**Exercise brief:**
Extract every line below, verbatim.

**Provided data:**
>>>>

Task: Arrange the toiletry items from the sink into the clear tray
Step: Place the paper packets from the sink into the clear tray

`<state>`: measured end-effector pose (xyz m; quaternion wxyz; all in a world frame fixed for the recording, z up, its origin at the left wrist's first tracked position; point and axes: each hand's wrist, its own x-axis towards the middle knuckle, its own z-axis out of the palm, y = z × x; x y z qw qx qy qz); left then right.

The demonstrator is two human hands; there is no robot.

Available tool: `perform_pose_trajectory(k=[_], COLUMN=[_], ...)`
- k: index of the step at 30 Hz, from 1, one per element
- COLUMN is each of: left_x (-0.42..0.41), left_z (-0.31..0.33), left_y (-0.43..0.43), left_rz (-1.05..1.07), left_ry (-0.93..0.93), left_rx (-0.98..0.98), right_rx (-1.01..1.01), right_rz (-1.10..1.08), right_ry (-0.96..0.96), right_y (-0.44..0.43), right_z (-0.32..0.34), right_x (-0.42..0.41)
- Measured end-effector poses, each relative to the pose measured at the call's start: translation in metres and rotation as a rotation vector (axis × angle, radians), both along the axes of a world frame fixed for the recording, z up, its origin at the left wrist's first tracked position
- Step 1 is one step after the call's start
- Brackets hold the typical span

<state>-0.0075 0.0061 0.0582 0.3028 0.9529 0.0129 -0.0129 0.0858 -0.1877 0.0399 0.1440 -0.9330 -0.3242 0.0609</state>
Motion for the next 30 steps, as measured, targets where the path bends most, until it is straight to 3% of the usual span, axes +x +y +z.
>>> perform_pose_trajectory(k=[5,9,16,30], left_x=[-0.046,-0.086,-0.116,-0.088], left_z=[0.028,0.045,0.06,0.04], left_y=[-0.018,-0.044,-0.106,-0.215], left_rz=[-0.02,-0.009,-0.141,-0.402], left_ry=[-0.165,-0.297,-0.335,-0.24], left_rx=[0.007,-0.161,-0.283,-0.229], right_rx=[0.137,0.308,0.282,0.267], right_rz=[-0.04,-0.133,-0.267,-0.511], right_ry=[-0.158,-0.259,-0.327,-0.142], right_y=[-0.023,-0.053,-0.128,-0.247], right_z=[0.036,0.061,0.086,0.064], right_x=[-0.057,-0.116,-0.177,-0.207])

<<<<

**Answer to this exercise:**
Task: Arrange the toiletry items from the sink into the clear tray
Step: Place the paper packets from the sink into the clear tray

`<state>`: measured end-effector pose (xyz m; quaternion wxyz; all in a world frame fixed for the recording, z up, its origin at the left wrist's first tracked position; point and axes: each hand's wrist, its own x-axis towards the middle knuckle, its own z-axis out of the palm, y = z × x; x y z qw qx qy qz); left then right.

The demonstrator is two human hands; there is no robot.

Available tool: `perform_pose_trajectory(k=[_], COLUMN=[_], ...)`
- k: index of the step at 30 Hz, from 1, one per element
- COLUMN is each of: left_x (-0.42..0.41), left_z (-0.31..0.33), left_y (-0.43..0.43), left_rz (-1.05..1.07), left_ry (-0.93..0.93), left_rx (-0.98..0.98), right_rx (-1.01..1.01), right_rz (-1.10..1.08), right_ry (-0.96..0.96), right_y (-0.44..0.43), right_z (-0.32..0.34), right_x (-0.42..0.41)
- Measured end-effector poses, each relative to the pose measured at the call's start: translation in metres and rotation as a rotation vector (axis × angle, radians), both along the axes of a world frame fixed for the recording, z up, its origin at the left wrist's first tracked position
- Step 1 is one step after the call's start
- Brackets hold the typical span

<state>-0.0075 0.0061 0.0582 0.3028 0.9529 0.0129 -0.0129 0.0858 -0.1877 0.0399 0.1440 -0.9330 -0.3242 0.0609</state>
Motion for the next 30 steps, as measured, targets where the path bends most, until it is straight to 3% of the usual span, axes +x +y +z.
>>> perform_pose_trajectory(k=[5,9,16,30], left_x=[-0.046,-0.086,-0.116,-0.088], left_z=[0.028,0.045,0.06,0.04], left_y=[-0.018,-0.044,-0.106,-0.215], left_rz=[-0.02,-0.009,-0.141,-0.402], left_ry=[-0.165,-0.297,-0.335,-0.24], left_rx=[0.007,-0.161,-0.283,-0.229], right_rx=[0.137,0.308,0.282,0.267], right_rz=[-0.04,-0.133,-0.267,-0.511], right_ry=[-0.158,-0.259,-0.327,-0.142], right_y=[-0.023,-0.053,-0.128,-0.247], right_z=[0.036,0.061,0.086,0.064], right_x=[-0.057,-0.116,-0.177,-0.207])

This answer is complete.